I've had this idea rattling around in my brain for a while:  Make ABTs with refried beans. (I am not 100% sure they are technically ABTs, see note below.)  Not just any refried beans, but loaded refried beans.  I got my chance today.

So today I made refried beans:  black beans with 5 kinds of peppers (fresh serrano, jalapeno, fresno, and NM red powder, and ancho powder), onion, Mexican oregano, and garlic.  Then I cut some poblanos in half and stuffed them with the refried beans and put sharp cheddar over the top.  Then I put a chunk of mesquite wood on a hot grill, got her smoking, and then added the stuffed peppers over direct heat.  Mmmm...  I ate 5 half-peppers, so I'm gonna be sorry tomorrow 
	

	
	
		
		



		
			






Note:  I am not sure if ABTs are required to have bacon and/or need to be slow-smoked.  Mine were done in 15 minutes, but I got plenty of smoke flavor.  In any  case, maybe somebody might apply the idea to real ABTs if these are not.

Here's a pic.


----------



## dforbes (Aug 25, 2010)

they look good enough to eat.


----------



## scarbelly (Aug 25, 2010)

Those look great man - Mighty tasting too I bet


----------



## chefrob (Aug 25, 2010)

can't be bad at all......top with a little PP maybe.


----------



## wildflower (Aug 26, 2010)

BACON


----------



## mballi3011 (Aug 26, 2010)

Now I too think the Abt's should have some sort of meat on them. PP would be good and then maybe bacon wrapped too. Now that sounds yumO Now your abt's do look great but if they are that hot where you will be suffering tomorrow don't forget the ice cream for in the morning and it not to eat either.................It's for sitting on    LOL


----------



## thunderdome (Aug 26, 2010)

mballi3011 said:


> Now I too think the Abt's should have some sort of meat on them. PP would be good and then maybe bacon wrapped too.
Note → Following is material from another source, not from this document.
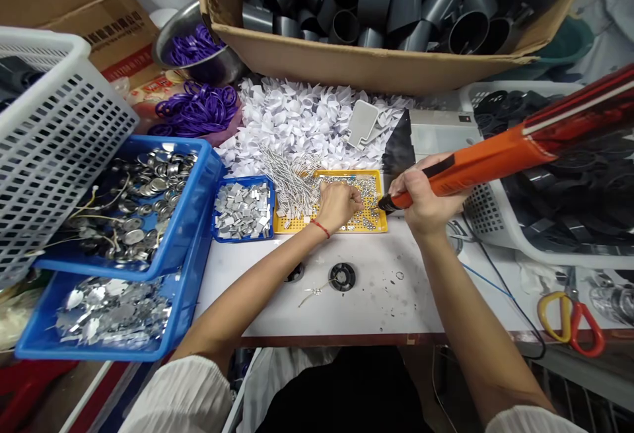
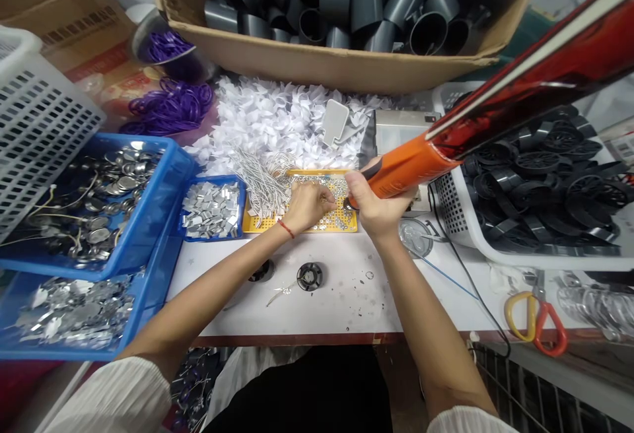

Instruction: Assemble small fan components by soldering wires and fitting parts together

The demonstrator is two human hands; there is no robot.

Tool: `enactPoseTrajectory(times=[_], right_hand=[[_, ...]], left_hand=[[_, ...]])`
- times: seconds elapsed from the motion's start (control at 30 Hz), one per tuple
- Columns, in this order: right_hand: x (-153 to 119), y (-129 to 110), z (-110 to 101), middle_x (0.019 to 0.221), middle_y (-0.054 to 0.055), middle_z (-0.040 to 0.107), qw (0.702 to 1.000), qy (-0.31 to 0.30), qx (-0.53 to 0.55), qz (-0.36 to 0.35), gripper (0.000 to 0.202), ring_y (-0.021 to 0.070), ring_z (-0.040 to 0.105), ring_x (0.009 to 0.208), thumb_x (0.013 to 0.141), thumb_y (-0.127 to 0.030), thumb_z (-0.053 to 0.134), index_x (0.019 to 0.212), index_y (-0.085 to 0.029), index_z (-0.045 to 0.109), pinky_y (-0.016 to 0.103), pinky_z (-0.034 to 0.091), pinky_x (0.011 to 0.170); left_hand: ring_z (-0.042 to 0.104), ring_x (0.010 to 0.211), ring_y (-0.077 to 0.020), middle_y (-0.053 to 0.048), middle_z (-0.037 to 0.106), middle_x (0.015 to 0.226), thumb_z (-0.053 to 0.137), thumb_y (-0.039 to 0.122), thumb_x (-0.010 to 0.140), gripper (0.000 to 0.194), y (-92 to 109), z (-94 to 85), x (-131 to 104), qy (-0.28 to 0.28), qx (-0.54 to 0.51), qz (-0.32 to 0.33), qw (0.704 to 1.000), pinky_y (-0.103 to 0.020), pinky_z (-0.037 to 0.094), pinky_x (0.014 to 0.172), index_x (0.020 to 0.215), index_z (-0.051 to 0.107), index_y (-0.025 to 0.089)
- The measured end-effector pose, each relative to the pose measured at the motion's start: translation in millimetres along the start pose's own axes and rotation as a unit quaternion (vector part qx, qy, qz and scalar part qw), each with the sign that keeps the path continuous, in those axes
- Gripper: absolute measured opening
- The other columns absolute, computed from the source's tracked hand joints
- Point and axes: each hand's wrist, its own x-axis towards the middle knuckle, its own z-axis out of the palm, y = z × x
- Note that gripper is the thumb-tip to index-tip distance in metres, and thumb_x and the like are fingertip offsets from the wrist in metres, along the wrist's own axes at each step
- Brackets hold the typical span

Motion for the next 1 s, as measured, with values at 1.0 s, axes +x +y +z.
enactPoseTrajectory(times=[1.0], right_hand=[[3.3,29.3,32.1,0.054,-0.008,0.045,0.998,-0.062,-0.027,0.014,0.030,0.0125,0.050,0.042,0.076,-0.042,0.071,0.077,-0.026,0.046,0.032,0.051,0.043]], left_hand=[[0.061,0.083,-0.0217,-0.007,0.065,0.090,0.062,0.046,0.087,0.031,11.7,-25.5,-131.8,0.055,-0.030,0.031,0.998,-0.035,0.050,0.073,0.106,0.063,0.021]])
Now that sounds yumO


They look great as it, however I think this suggestion/combo would be next level


----------



## ttosmoker (Aug 26, 2010)

Thanks all!  The PP (pulled pork?) suggestion is an awesome one.  Definitely one to try for company.  Hmm, and bacon sounds awesome too.  I'm thinking maybe some (homemade) bacon bits, and perhaps chopped green onions.  I also think a touch of cilantro would have added nicely.

I wound up eating them all!  I ate the remaining three for lunch today.  My wife would've been p*ssed, except I found some RED poblanos at a farmer's market, and promised I would make her some tomorrow.  Pretty sure I'm going to go the bacon bits and green onion route.


----------